Climbing, my hobby

by on under General
3 minute read

Many have asked me why did you start climbing, isn’t it a bit too extreme? Yes and no. It can be very dangerous, especially if you are careless. Before delving into that, I’ll tell you a little bit of my background.

I have been aware and paid attention to my health and fitness pretty much always. However I’ve never found a fitting hobby which truly motivates me and makes me want to exercise beyond the point of maintaining (and maybe improving) my overall condition. In addition to being in shape physically, I’ve been interested in mental wellbeing and maintaining it. Yes, you may argue they’re intertwined, but I think it is not that simple. Anyhow, this is the baseline. I might briefly add that one of the things which intrigue me is problem solving, which is also one of my strengths.

So how does these things relate to climbing? I pondered how to put it in words, but then came to realisation - that is climbing, literally. It is all about physical fitness, mentality and problem solving. First one is rather obvious, physicality is needed for pulling, moving and twisting your body. Generally speaking, while it mainly targets upper body muscles, you still get a full body workout out of it and flexibility is an advantage, so stretching is encouraged. Mental side is not just about dealing with heights, but also committing to the moves you are going to execute - “will my hands be wrecked if I fail; or will I tumble down?” Also a great thing on this side is that you basically have to focus your thoughts on what you are doing, thus it forces you to shift out of whatever your mind would be occupied with otherwise. What about problem solving? Well, it’s not always straightforward to get to the top of the route. Often you’ll have to pause to think “and how I’m supposed to move from here to there?” In fact that’s something you have to do quite much with a little bit harder routes.

To add to the problem solving part. I mainly do bouldering, which is a subgenre of climbing. It is climbing without a rope and harness - or any other equipment. Commonly the height of a boulder is around 5-7 meters and at the bottom you have pads where you can fall. Well, anyways, what I wanted to add is that actually in bouldering you don’t call “the routes” routes, but Boulder Problems. Often they are more difficult to figure out and top than the routes where the length of the route is a major factor.

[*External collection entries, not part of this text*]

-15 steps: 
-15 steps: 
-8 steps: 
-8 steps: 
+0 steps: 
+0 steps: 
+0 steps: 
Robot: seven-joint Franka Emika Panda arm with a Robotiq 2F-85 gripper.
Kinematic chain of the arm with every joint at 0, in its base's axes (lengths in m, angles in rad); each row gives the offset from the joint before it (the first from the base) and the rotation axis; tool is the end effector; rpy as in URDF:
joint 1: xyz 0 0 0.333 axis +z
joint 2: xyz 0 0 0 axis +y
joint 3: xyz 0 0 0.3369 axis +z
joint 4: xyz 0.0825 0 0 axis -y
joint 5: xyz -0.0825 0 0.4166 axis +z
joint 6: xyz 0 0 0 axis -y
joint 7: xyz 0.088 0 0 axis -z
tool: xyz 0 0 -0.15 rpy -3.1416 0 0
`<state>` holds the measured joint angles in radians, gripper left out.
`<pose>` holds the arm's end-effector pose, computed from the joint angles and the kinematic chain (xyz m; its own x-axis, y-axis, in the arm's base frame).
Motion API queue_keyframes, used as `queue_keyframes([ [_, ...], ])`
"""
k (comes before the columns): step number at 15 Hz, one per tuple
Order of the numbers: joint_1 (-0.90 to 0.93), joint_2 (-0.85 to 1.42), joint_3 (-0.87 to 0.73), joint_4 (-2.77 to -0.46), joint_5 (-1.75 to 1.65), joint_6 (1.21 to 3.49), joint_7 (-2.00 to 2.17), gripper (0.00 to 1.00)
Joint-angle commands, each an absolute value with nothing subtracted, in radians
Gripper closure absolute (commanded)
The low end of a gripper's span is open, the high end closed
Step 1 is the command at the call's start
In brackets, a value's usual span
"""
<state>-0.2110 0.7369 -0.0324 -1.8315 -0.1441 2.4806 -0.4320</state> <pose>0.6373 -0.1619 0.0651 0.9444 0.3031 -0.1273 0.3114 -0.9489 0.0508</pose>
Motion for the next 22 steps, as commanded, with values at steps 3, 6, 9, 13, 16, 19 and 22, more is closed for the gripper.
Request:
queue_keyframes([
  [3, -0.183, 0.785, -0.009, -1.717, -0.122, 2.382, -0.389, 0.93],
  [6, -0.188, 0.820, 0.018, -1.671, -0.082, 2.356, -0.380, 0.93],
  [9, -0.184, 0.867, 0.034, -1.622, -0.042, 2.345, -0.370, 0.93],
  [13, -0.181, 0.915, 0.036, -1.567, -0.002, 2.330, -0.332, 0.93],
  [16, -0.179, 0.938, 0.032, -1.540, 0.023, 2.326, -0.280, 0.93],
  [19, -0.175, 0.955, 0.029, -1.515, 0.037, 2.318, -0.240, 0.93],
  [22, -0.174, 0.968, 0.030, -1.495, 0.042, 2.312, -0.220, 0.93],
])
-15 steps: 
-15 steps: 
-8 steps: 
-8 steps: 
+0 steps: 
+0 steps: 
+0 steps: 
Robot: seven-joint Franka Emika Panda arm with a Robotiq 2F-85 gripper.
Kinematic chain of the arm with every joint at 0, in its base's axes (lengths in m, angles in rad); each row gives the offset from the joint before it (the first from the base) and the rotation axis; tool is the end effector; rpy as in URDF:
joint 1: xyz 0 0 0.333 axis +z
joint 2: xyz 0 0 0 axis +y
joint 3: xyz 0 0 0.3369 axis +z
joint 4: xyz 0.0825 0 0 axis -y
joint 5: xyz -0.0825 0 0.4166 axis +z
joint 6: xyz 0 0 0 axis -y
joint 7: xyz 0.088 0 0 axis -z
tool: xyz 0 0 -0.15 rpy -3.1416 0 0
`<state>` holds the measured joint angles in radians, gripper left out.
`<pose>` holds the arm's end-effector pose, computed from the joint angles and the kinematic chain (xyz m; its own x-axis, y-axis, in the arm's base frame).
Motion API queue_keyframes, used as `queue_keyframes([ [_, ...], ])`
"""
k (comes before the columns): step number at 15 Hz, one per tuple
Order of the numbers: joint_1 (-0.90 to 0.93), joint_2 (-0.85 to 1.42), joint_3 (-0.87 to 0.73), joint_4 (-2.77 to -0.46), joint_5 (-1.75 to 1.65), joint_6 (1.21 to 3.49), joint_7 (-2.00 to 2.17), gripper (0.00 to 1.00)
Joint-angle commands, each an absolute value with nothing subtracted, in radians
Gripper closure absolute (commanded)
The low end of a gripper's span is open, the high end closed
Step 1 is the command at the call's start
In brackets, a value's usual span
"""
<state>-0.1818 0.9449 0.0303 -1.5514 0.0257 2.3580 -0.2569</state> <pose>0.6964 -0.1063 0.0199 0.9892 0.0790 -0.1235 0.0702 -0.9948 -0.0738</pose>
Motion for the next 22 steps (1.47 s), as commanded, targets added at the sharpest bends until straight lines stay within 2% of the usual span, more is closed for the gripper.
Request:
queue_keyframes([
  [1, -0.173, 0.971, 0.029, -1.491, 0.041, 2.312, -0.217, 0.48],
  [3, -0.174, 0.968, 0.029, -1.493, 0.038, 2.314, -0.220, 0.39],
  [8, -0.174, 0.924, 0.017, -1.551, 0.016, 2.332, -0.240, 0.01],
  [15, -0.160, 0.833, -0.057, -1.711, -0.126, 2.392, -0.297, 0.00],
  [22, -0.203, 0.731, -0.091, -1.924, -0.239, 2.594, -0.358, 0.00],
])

All of that would be enough for me to keep myself motivated, but there’s more! I do like games a lot and sure enough I find a relation between climbing and gaming. There is a level/experience system built in to climbing! All of the routes and problems are graded by difficulty, which means the higher the grade, the more experience is required. How neat is that? You can see your progress without even tracking it and you can level up. Now you’d think that’s all. But nope. In addition to all of this, I very much like being in nature and where else you’d do outdoors climbing - yep, exactly. I guess I have to mention though, most of the time I spend climbing, it’s in indoors gyms; partially because of the weather conditions in Finland.

Getting back to where we started, yes, you’ll most likely eventually get some level of injuries. Although if you are even somewhat careful on what you are doing, you can probably avoid major injuries. Minor damage is inevitable, such as torn skin (fingers) and small bruises. Maybe even mild wrist sprain or something similar, but that’s usually due to lack of proper technique.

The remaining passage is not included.